Un manche en bois, se terminant en pointe à son extrémité inférieure, est inséré à travers la calebasse. L’unique corde est constituée de crin de cheval. Elle est tendue entre la pointe inférieure et l’extrémité supérieure du manche où elle est fixée par une cordelette, en passant par le chevalet. Ce petit chevalet, aux contours en V inversé, est un petit morceau de bois qui a naturellement cette forme ; ses deux « pieds » se placent sur la peau et il est maintenu grâce à la tension de la corde. Une ouïe ronde est découpée dans la peau, le plus souvent du côté gauche.

Le ruudga s’accorde habituellement au moyen de la cordelette qui maintient la corde au-dessus du manche ou grâce à une petite pièce triangulaire en bois ou en os, insérée plus ou moins profondément entre la corde et la base du résonateur. Sur notre instrument du mois, on trouve par contre un procédé plus moderne dû au facteur et instrumentiste Nouss Nabil. Il s’agit d’un système d’accord en métal implanté dans la partie supérieure du manche. La corde, qui est attachée à la partie saillante du dispositif, peut être tendue ou détendue grâce à la partie plate de la cheville que l’on tourne comme une cheville de guitare.

Le ruudga est traditionnellement associé à des musiciens aveugles qui en jouent dans différents lieux et à diverses occasions. Tout d’abord, il leur permet de gagner de l’argent quand ils interviennent sur les marchés et dans les cabarets – ces cafés locaux où l’on sert la bière au millet – où ils chantent des chansons en s’accompagnant de l’instrument. Ces chansons sont tantôt basées sur des histoires populaires, tantôt sur des proverbes ou s’inspirent de nouvelles récentes.
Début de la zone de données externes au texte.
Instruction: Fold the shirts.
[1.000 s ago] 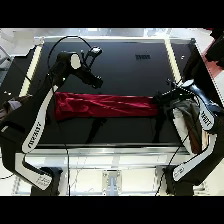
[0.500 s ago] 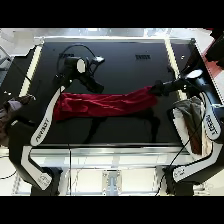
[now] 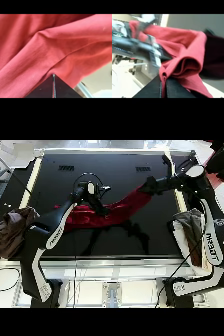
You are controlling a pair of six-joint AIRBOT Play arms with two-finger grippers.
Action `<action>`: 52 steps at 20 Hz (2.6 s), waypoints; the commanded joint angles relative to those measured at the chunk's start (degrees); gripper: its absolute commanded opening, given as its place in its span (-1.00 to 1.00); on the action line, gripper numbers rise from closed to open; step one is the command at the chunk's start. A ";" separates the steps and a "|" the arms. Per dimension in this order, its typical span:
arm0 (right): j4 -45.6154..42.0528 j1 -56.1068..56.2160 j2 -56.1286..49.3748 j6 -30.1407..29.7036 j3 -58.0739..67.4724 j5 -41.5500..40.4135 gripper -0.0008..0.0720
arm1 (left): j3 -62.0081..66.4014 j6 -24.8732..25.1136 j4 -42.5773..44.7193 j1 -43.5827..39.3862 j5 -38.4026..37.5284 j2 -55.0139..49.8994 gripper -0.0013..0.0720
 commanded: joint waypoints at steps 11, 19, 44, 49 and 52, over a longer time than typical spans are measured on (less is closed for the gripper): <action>-0.17 20.31 -0.35 3.28 5.90 -13.35 -0.94 | -0.02 0.50 -0.42 6.40 -2.08 7.85 -0.93; 5.33 35.41 -7.43 3.52 5.92 -35.47 -0.80 | -0.02 -0.92 11.26 22.77 -8.90 23.32 -0.93; -7.91 16.15 -26.12 19.93 8.31 -10.80 0.70 | -0.02 -0.85 11.26 28.79 -8.72 26.84 -0.93; -0.26 18.84 -30.32 15.47 8.41 -10.97 0.70 | -0.02 -0.85 11.23 28.79 -8.68 26.84 -0.93; 1.70 22.25 -30.95 13.40 8.41 -11.72 0.62 | -0.02 -0.85 11.23 28.79 -8.70 26.84 -0.93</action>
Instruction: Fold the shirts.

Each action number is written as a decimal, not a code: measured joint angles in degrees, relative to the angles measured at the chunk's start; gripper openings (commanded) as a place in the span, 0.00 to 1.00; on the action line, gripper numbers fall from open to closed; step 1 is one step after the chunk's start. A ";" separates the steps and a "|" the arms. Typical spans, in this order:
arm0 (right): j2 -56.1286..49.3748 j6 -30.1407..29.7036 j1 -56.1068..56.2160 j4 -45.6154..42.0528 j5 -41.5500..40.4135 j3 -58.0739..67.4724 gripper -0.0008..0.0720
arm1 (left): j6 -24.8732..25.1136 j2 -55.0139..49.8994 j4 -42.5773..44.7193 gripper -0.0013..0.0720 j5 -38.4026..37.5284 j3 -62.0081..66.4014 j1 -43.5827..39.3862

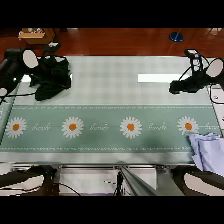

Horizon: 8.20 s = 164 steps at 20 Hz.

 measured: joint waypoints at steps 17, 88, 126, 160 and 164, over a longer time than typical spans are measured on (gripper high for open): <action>0.00 0.07 0.00 1.05 -0.79 0.00 0.76 | -10.54 -14.38 9.18 1.00 21.79 3.93 13.66; 22.32 -2.43 0.00 -4.35 4.66 -15.32 0.86 | 12.37 -7.74 -46.77 0.95 -4.44 -16.17 7.28; 20.96 -9.70 -12.50 29.38 -5.68 -32.70 0.85 | 14.25 -18.08 -50.34 0.05 -15.54 -1.95 -0.70; 21.18 -24.28 -13.84 51.65 -1.03 -9.79 0.04 | 10.86 7.96 -52.50 0.05 -17.86 25.92 13.16; 29.29 -16.24 -18.38 41.62 -3.89 3.02 0.04 | 10.10 18.47 -46.95 0.05 -15.58 31.65 17.99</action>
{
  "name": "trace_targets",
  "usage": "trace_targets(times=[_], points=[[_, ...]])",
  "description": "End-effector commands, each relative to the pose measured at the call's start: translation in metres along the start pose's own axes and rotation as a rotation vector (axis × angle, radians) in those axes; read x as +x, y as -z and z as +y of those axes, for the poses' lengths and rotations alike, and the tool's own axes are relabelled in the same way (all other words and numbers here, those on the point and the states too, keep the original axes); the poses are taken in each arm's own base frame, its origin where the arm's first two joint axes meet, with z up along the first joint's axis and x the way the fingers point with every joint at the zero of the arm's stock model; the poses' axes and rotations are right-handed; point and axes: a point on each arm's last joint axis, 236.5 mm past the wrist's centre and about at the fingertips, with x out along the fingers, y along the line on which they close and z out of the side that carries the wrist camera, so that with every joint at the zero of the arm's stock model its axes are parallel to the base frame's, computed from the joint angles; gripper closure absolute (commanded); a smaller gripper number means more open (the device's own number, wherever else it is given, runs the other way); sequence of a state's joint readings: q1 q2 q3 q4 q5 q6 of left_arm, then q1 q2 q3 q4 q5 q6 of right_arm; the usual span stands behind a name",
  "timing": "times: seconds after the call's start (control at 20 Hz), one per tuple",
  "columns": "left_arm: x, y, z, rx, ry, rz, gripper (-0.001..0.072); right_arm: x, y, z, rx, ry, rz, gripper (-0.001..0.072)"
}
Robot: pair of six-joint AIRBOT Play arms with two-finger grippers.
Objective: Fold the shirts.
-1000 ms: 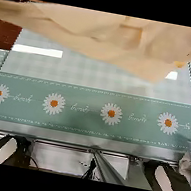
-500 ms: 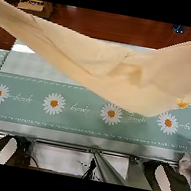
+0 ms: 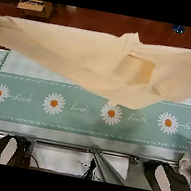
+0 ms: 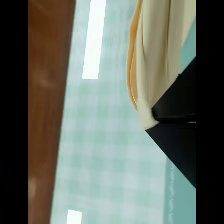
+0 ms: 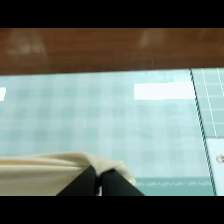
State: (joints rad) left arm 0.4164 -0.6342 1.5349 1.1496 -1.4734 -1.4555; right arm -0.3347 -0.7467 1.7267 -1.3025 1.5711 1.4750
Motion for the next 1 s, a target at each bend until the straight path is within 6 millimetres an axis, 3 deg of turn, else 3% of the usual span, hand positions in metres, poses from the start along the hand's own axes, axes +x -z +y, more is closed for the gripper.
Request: trace_targets(times=[0.0,0.1,0.3,0.5,0.6,0.7,0.8,0.85,0.95], points=[[-0.009,0.023,0.002,-0.006,-0.027,0.08,0.0689,-0.003,0.019,-0.009,-0.001,0.039,0.082,0.0688],[-0.011,0.034,-0.002,-0.002,-0.011,0.125,0.0689,-0.003,0.022,-0.012,-0.003,0.052,0.095,0.0688],[-0.029,0.038,-0.054,0.04,0.178,0.101,0.0689,-0.013,0.04,0.02,-0.026,-0.074,0.152,0.0688],[-0.075,0.043,-0.073,0.087,0.173,-0.016,0.069,-0.061,0.045,0.04,-0.073,-0.084,0.035,0.0688],[-0.101,0.044,-0.082,0.113,0.164,-0.077,0.0691,-0.091,0.037,0.047,-0.103,-0.068,-0.062,0.0688],[-0.116,0.044,-0.075,0.124,0.103,-0.094,0.0691,-0.118,0.018,0.044,-0.111,-0.021,-0.17,0.0688],[-0.11,0.055,-0.041,0.102,-0.03,-0.027,0.0691,-0.126,0.005,0.037,-0.108,0.02,-0.206,0.0689],[-0.1,0.071,-0.025,0.081,-0.074,0.069,0.0691,-0.115,0.009,0.033,-0.099,0.015,-0.15,0.0689],[-0.069,0.099,-0.019,0.056,-0.035,0.224,0.069,-0.078,0.02,0.034,-0.07,-0.047,0.007,0.0689]])
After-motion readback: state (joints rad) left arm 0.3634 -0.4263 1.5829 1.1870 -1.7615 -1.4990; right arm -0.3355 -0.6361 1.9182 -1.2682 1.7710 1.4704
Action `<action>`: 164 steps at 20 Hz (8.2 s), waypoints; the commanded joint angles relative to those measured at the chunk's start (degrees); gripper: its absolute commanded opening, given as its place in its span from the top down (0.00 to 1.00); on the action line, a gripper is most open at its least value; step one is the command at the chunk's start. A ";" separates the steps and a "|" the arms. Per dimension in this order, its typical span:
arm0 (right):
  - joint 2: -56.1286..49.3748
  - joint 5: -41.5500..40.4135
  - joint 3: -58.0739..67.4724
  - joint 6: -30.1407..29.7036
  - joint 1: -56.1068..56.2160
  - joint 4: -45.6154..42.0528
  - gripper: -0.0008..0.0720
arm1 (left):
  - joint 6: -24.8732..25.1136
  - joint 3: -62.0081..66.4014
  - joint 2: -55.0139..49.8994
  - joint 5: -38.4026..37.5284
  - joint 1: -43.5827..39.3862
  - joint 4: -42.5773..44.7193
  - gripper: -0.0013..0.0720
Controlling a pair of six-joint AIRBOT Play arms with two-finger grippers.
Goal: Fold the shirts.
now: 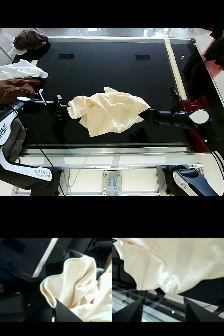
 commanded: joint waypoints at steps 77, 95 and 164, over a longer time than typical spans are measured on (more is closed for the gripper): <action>-24.24 16.57 54.88 1.97 -23.15 -34.03 0.28 | -15.28 24.85 29.66 2.05 14.38 39.04 0.02; -16.44 3.58 8.41 -11.43 -28.33 -8.37 0.29 | -20.20 -36.22 42.40 -9.64 27.74 18.29 0.19; -23.65 27.06 63.93 -4.42 -17.51 -8.31 0.96 | -4.46 49.62 12.74 -29.09 -6.93 48.98 0.97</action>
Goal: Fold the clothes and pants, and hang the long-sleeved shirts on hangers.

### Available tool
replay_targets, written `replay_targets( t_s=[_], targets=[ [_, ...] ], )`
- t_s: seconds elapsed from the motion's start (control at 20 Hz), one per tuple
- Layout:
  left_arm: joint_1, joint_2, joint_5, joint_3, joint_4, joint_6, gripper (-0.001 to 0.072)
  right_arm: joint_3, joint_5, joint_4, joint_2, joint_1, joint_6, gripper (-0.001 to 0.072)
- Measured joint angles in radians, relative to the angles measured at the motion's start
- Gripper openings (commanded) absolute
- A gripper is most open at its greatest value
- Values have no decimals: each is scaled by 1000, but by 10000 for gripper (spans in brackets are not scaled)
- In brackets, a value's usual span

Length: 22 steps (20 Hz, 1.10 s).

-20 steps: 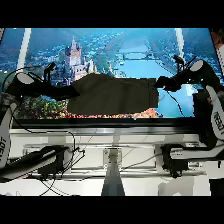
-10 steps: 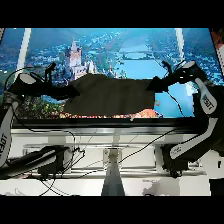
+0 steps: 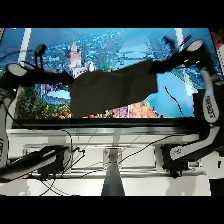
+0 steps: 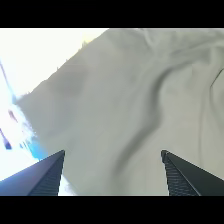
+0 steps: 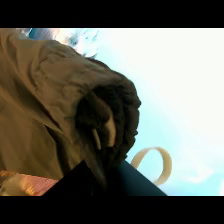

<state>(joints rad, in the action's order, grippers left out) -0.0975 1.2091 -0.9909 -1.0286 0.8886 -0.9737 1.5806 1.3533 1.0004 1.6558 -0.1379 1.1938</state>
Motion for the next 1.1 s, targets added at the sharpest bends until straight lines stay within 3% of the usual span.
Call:
replay_targets(
  t_s=[0.15, 0.3, 0.4, 0.55, 0.75, 1.1],
  targets=[
    [-2, -73, 14, -66, 0, 32, 692, 143, 61, 179, -123, -80, 203, 24],
    [-3, -134, 26, -93, 0, 51, 692, 278, 201, 357, -243, -184, 414, 24],
    [-3, -155, 30, -100, -2, 56, 692, 357, 316, 466, -318, -269, 502, 24],
    [-1, -170, 31, -105, -22, 58, 692, 417, 411, 580, -424, -412, 569, 25],
    [0, -177, 30, -108, -57, 61, 692, 445, 436, 680, -533, -634, 608, 25],
    [0, -178, 29, -108, -79, 61, 693, 454, 307, 736, -642, -1033, 666, 26]
  ],
)
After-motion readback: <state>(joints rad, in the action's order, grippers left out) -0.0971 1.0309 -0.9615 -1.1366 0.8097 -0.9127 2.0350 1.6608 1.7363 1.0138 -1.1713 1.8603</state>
Leur texte est souvent improvisé, ce qui permet au musicien de s’adapter à toutes les situations. S’il se produit par exemple au marché le musicien peut relater un événement récent en y incorporant ses propres commentaires ou alors souhaiter la bienvenue à des visiteurs qui viennent d’arriver d’un autre village. Ensuite, les joueurs de vièle peuvent être invités à la cour pour y entonner des chants de louange. Cette coutume existe partout dans le royaume mossi, du palais royal central aux petites cours dans les communautés et les villages. Depuis la fondation de l’empire mossi, et aujourd’hui encore, la vièle joue un rôle important à la cour en tant qu’élément essentiel de différents rituels et cérémonies.

Les joueurs de ruudga occupent donc une position ambivalente dans la société mossi. D’un côté, ils appartiennent aux couches socio-économiques les plus modestes et dépendent des dons du public dans les cafés pour subsister. Et d’un autre côté, ils jouissent d’une grande estime grâce à leurs interventions à la cour royale. Le fait de jouer devant le roi ne leur assure pas seulement davantage de stabilité financière mais améliore aussi leur statut social.

L’instrument du mois (inv. 2013.076) a été fabriqué par Nouss Nabil de Bobo-Dioulasso, qui l’a ensuite offert au mim.